Todd’s nose is bleeding again, and she sees a trickle starting from his left ear. “Something was there, all right,” he says. “The worm. We went and landed on Paradox after all these millions of years, digging around the worm droppings, and we set those killer spores loose and brought them back to Earth and now there’s no way to stop it!
“Paradox.” He laughs bitterly. “A fully habitable planet down to the oxygen in the air and water under the ground. Even the land formations! And then? It turns out to be not only uninhabitable but downright malignant, since it comes equipped with a mystery bug that kills everybody who sets foot there.”

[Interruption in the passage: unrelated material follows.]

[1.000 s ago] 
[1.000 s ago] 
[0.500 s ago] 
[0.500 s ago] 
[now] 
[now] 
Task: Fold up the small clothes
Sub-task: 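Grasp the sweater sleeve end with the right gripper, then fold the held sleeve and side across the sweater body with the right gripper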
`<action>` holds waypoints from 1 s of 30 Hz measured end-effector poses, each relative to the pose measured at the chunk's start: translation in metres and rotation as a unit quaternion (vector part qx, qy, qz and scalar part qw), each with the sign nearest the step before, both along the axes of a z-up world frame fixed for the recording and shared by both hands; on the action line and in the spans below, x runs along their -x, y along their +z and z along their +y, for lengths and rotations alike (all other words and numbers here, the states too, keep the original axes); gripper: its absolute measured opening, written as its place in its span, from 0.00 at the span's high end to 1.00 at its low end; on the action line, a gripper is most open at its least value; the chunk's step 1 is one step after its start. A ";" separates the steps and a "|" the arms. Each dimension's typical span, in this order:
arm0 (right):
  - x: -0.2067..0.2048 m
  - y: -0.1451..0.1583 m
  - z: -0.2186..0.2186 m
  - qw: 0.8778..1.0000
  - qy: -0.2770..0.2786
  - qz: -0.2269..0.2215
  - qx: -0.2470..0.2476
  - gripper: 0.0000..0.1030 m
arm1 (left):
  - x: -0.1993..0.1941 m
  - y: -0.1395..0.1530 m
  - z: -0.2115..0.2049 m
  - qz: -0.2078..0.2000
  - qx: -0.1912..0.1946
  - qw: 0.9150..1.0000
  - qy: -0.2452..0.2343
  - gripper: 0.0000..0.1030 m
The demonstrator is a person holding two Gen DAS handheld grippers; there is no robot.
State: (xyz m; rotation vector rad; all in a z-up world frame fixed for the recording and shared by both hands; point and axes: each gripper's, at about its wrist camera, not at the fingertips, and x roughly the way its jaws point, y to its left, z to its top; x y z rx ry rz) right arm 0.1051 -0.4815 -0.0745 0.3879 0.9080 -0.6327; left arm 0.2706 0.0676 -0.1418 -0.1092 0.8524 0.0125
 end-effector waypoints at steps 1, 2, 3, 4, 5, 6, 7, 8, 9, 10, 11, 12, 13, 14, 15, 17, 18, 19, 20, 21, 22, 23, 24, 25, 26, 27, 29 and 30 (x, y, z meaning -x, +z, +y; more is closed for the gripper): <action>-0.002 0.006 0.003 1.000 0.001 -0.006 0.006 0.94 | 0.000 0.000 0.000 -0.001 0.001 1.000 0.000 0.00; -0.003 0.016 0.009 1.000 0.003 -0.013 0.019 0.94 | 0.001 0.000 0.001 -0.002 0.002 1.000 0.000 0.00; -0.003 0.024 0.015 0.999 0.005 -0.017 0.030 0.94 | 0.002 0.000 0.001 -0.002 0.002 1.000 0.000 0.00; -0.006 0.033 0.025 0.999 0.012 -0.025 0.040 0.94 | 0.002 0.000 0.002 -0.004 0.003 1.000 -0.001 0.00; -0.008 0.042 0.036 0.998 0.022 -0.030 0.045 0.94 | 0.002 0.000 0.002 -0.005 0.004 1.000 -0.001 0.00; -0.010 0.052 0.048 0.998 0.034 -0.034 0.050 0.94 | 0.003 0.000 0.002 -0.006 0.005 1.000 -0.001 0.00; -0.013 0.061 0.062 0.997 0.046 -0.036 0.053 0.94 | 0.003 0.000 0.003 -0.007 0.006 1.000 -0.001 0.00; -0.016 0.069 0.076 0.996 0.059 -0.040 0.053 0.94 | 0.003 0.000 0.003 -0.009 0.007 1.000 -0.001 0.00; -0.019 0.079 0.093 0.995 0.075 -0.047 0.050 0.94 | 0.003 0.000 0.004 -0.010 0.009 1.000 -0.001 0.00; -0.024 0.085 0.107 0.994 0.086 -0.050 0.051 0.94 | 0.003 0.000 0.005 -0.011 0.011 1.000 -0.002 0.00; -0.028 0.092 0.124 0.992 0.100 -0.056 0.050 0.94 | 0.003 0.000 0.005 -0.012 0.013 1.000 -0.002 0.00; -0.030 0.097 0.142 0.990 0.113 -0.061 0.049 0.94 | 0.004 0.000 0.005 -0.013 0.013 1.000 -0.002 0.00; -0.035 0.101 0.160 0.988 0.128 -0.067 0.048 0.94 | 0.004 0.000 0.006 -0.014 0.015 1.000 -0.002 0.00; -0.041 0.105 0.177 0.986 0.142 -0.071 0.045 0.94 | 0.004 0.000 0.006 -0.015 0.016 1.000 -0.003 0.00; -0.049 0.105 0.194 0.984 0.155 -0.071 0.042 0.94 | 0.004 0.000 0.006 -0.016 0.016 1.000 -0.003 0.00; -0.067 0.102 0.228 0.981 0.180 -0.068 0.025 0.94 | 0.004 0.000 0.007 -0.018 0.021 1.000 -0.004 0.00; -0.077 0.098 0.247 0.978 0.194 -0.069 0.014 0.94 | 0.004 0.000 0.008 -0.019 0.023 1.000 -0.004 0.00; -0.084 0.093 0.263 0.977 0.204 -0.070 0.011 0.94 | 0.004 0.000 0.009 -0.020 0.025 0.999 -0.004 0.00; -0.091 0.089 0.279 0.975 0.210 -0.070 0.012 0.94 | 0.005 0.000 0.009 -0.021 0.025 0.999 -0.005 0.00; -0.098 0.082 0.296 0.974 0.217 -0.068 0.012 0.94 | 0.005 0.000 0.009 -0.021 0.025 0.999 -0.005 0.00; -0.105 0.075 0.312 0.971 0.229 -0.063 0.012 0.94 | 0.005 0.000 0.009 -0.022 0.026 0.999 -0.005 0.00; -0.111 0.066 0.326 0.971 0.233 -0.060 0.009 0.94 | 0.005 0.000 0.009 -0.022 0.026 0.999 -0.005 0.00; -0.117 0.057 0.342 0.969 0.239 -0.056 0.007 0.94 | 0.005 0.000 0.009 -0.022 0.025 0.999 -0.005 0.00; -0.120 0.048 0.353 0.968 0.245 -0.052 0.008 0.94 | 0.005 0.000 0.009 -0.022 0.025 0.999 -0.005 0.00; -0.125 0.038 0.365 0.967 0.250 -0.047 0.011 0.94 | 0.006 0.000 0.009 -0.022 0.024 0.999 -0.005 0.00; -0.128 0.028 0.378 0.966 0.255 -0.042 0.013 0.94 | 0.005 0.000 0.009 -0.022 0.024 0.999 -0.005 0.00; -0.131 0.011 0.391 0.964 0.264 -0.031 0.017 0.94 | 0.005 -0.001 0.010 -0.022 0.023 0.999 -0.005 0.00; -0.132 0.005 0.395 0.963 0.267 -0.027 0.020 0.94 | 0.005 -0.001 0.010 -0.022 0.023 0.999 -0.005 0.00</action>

“So the worm is the new variable,” Ana says. Her mind is working and she’s suddenly seized by an urgent sense of something she might almost figure out if she tried hard enough. “Let’s think about this, Todd. You said the simulation is shaped not only by satellite feed but also by our minds, right? Our memories? Okay, so Vermiletum lives in the brain’s memory center. And going into the sim is like going directly into our own brains … Do you think we brought Vermiletum into the sim with us?”

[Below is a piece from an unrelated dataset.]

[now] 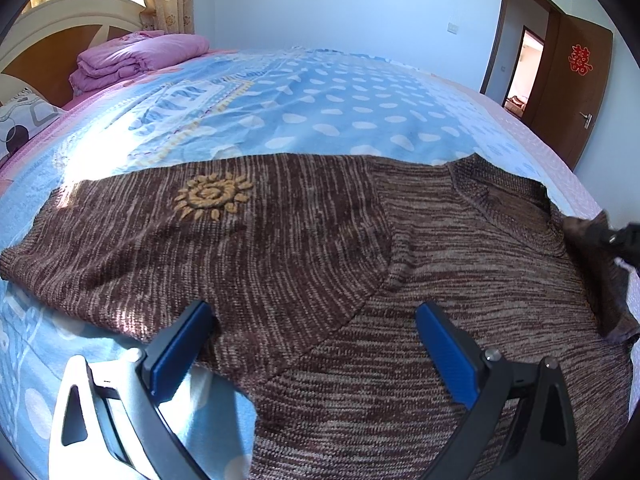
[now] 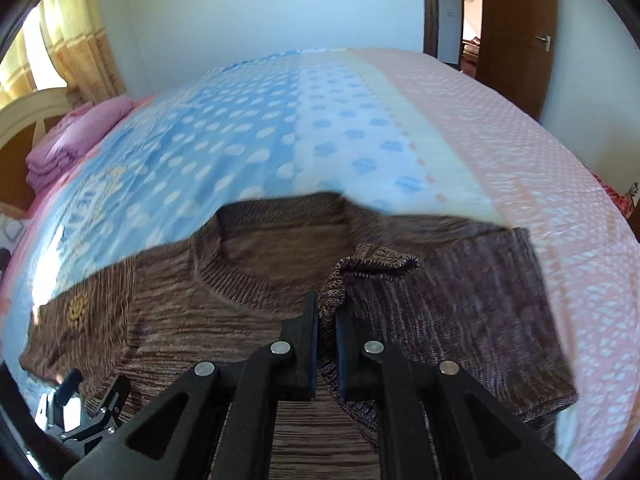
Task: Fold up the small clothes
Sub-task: 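Fold the held sleeve and side across the sweater body with the right gripper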
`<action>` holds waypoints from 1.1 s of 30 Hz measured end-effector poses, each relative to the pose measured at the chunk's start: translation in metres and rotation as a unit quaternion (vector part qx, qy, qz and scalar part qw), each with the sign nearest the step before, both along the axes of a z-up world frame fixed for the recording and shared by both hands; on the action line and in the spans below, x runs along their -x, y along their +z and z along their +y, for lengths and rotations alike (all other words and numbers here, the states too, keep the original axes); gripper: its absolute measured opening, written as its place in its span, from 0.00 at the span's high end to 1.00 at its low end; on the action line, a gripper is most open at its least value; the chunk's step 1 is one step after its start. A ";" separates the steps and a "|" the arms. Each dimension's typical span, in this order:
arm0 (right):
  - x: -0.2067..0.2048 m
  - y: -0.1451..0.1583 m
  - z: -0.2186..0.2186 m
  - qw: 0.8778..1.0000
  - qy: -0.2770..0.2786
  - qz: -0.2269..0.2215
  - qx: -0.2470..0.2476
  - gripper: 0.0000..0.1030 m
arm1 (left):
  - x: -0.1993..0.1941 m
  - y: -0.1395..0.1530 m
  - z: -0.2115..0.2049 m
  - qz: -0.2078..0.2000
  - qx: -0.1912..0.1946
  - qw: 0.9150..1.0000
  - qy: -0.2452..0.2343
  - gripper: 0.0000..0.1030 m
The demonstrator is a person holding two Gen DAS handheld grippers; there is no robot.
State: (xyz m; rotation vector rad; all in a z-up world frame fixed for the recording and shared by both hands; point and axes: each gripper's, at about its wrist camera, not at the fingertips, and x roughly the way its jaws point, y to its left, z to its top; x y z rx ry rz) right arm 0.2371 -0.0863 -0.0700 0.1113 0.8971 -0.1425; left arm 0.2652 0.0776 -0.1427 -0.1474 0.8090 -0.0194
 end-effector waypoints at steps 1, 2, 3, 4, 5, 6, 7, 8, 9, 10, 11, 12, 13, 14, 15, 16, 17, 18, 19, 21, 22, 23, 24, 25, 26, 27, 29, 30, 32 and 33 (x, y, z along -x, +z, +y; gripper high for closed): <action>-0.001 -0.007 0.003 1.000 0.005 0.004 0.003 0.94 | 0.000 0.000 0.000 -0.001 0.001 1.000 0.000 0.00; -0.001 -0.013 0.007 1.000 0.010 0.007 0.005 0.94 | 0.000 0.000 0.001 -0.001 0.002 1.000 0.000 0.00; -0.001 -0.019 0.010 1.000 0.016 0.008 0.005 0.94 | 0.000 0.000 0.001 -0.002 0.004 1.000 0.000 0.00; -0.001 -0.024 0.011 1.000 0.021 0.008 0.005 0.93 | 0.001 0.000 0.002 -0.003 0.005 1.000 0.000 0.00; -0.002 -0.028 0.012 1.000 0.025 0.006 0.004 0.91 | 0.001 0.000 0.002 -0.004 0.006 1.000 -0.001 0.00; -0.002 -0.032 0.013 1.000 0.030 0.002 -0.004 0.90 | 0.001 0.000 0.002 -0.004 0.007 1.000 -0.001 0.00; -0.002 -0.035 0.012 0.999 0.032 -0.004 -0.015 0.86 | 0.001 0.000 0.003 -0.005 0.008 1.000 -0.001 0.00; -0.001 -0.036 0.011 0.998 0.042 -0.011 -0.036 0.65 | 0.000 0.000 0.003 -0.005 0.008 1.000 -0.001 0.00; 0.000 -0.037 0.009 0.996 0.060 -0.019 -0.070 0.52 | 0.000 0.000 0.003 -0.006 0.009 1.000 -0.002 0.00; 0.001 -0.036 0.005 0.992 0.075 -0.024 -0.102 0.38 | 0.001 0.000 0.004 -0.006 0.010 1.000 -0.002 0.00; 0.004 -0.032 0.001 0.988 0.081 -0.025 -0.126 0.38 | 0.000 0.000 0.003 -0.005 0.009 1.000 -0.002 0.00; 0.009 -0.026 -0.005 0.986 0.084 -0.032 -0.144 0.38 | 0.000 0.000 0.003 -0.005 0.008 1.000 -0.002 0.00; 0.018 -0.018 -0.014 0.982 0.084 -0.056 -0.162 0.39 | 0.000 0.000 0.003 -0.005 0.007 1.000 -0.002 0.00; 0.031 -0.008 -0.025 0.980 0.074 -0.088 -0.164 0.48 | 0.000 0.000 0.003 -0.004 0.007 1.000 -0.002 0.00; 0.045 0.001 -0.039 0.982 0.053 -0.110 -0.142 0.55 | 0.000 0.000 0.003 -0.004 0.006 1.000 -0.002 0.00; 0.053 0.004 -0.048 0.987 0.038 -0.107 -0.115 0.71 | -0.001 0.000 0.003 -0.004 0.006 1.000 -0.002 0.00; 0.060 0.004 -0.058 0.991 0.023 -0.098 -0.088 0.83 | -0.001 0.000 0.003 -0.004 0.006 1.000 -0.002 0.00; 0.066 0.003 -0.069 0.993 0.011 -0.092 -0.068 0.84 | -0.001 0.000 0.003 -0.004 0.006 1.000 -0.002 0.00; 0.072 0.000 -0.078 0.995 0.002 -0.084 -0.055 0.85 | 0.000 0.000 0.003 -0.004 0.006 1.000 -0.002 0.00; 0.079 -0.010 -0.094 0.997 -0.014 -0.063 -0.047 0.85 | -0.001 0.000 0.003 -0.004 0.005 1.000 -0.001 0.00; 0.083 -0.016 -0.100 0.997 -0.019 -0.055 -0.055 0.85 | -0.001 0.000 0.003 -0.003 0.004 1.000 -0.001 0.00; 0.086 -0.022 -0.105 0.996 -0.021 -0.047 -0.068 0.85 | -0.001 0.000 0.003 -0.002 0.002 1.000 -0.001 0.00; 0.088 -0.030 -0.107 0.995 -0.022 -0.038 -0.084 0.85 | -0.001 -0.001 0.002 -0.001 0.000 1.000 -0.001 0.00; 0.086 -0.036 -0.109 0.995 -0.022 -0.028 -0.093 0.84 | -0.002 -0.001 0.002 0.000 -0.002 1.000 -0.001 0.00; 0.088 -0.040 -0.108 0.995 -0.023 -0.024 -0.098 0.84 | -0.002 -0.001 0.002 0.002 -0.004 1.000 -0.001 0.00; 0.093 -0.039 -0.106 0.995 -0.027 -0.030 -0.090 0.84 | -0.003 -0.001 0.002 0.003 -0.005 1.000 -0.001 0.00; 0.100 -0.040 -0.103 0.996 -0.034 -0.030 -0.079 0.84 | -0.004 -0.001 0.001 0.005 -0.009 1.000 0.000 0.00; 0.103 -0.040 -0.103 0.996 -0.036 -0.029 -0.079 0.84 | -0.004 -0.002 0.001 0.006 -0.011 1.000 0.000 0.00; 0.110 -0.036 -0.108 0.995 -0.038 -0.026 -0.084 0.84 | -0.005 -0.002 0.001 0.008 -0.013 1.000 0.000 0.00; 0.116 -0.030 -0.114 0.995 -0.046 -0.031 -0.088 0.84 | -0.005 -0.002 0.001 0.008 -0.014 1.000 0.000 0.00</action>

Todd’s eyes narrow, then widen in realization. “You mean the worm in the sim might be a physical manifestation of the disease in our minds? I don’t know.”
“And what about the disease itself? Think about Ysa and Chen. They shouldn’t have died in that simulation. The Vermiletum must have been warping the land formations, messing with our minds—not to mention pumping in those fear attacks, just like all the other victims had in the real world.” Just like you’re fighting off right now, she thinks, and her heart breaks a little more.
But Todd is nodding. “It makes sense. Somehow going into the simulation reversed our immunity and activated the disease.
We all caught it. Except for you.” He coughs again.
“Except for me,” Ana agrees. “And I think I know why: the memory wipe. Think about it: on the mountain, when the worm had us trapped in front of the cave, it ignored me, went right by me. Remember that? I thought it was chance, or lack of peripheral vision. But what if it was actually my lack of memory?”
“And when we first met, when I pulled you out of the crater?” he asks.
“What if it wasn’t tracking me at all that time? What if it was after you?” She shakes her head, wrings her hands together. “What if it couldn’t sense me at all? Maybe being wiped actually preserved my immunity!”
Todd is shaking his head. “Not for long, though. Don’t you see, Ana? You started out blank, but you can’t stay that way. You can’t live without making memories.”
Memories. Ana thinks about the little shreds of herself that she’s gathered since first waking up from the wipe. Oddly, some of the first—and clearest, strongest—ones weren’t even hers, they were Bailey’s.
Oh.
The memory strands suddenly make perfect sense. While Ana’s mind was connected to the sim, Bailey’s disease-amplified brainwaves found her. Were they drawn to Ana in particular because of her wide-open, empty mind?
“You’re right,” she whispers.
Todd looks up at her so sadly. “Everything you do, every passing moment, you’re forming new memories. If your theory is right, then the more time passes, the more susceptible you are.”
Just then, as if to underscore his words, a cough bubbles up in Ana’s chest. It’s wrong, that cough, and when she pulls her hand away from her mouth, it’s sticky with blood. Todd’s right. The memory wipe didn’t preserve her immunity; it just delayed it. She just took longer to develop the infection.
Frantically wiping her hand on her jeans, she glances at Todd’s display monitor: 87.2%. What percentage would her own screen show if she were still connected? How far along is her infection, just now starting to show symptoms?